- [Problem]
Your answer should reproduce every line of the material in which the word "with" occurs.

- [Collected material]

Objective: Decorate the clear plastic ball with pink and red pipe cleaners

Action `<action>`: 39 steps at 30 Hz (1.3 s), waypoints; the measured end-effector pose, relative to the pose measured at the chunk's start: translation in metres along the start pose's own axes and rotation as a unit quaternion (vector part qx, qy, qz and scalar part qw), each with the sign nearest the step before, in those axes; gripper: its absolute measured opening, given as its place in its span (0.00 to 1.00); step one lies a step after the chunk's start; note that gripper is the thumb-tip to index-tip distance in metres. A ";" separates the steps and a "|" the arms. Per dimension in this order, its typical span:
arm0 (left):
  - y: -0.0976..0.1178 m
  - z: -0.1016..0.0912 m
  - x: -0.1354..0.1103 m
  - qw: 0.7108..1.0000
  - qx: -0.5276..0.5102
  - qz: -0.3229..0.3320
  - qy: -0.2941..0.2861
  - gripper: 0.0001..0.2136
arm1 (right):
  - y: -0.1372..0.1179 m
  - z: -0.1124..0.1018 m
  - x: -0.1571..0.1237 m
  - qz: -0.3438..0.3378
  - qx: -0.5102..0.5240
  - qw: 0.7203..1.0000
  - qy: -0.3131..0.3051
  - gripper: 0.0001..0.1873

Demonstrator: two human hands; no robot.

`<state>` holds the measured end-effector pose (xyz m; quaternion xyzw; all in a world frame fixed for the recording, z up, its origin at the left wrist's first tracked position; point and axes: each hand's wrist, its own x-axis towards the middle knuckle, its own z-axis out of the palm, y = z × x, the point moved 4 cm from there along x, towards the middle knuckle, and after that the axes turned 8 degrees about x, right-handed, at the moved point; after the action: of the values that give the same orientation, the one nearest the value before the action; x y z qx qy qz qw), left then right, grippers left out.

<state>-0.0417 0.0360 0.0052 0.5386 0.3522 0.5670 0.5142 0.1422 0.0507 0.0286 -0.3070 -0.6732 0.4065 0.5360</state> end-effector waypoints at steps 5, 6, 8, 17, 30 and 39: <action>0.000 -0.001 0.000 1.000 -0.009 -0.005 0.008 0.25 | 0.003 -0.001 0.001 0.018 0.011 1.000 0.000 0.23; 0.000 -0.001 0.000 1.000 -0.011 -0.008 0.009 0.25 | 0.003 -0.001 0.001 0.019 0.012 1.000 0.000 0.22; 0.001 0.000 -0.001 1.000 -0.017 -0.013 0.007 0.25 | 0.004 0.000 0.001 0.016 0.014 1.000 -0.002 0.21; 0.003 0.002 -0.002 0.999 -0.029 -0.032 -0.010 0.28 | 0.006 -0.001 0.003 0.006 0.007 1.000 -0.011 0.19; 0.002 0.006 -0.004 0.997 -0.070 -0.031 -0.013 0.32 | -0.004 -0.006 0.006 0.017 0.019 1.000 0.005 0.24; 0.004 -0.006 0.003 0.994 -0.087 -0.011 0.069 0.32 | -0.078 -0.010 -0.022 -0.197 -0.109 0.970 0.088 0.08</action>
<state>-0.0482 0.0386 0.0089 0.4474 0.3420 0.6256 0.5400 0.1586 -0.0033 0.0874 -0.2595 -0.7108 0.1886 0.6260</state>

- [Response]
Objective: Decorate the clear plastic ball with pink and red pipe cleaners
Action `<action>`: 39 steps at 30 Hz (1.3 s), waypoints; the measured end-effector pose, relative to the pose measured at the chunk's start: translation in metres along the start pose's own axes and rotation as a unit quaternion (vector part qx, qy, qz and scalar part qw), each with the sign nearest the step before, in those axes; gripper: its absolute measured opening, given as its place in its span (0.00 to 1.00); step one lies a step after the chunk's start; note that gripper is the thumb-tip to index-tip distance in metres. A ";" separates the steps and a "|" the arms. Per dimension in this order, its typical span:

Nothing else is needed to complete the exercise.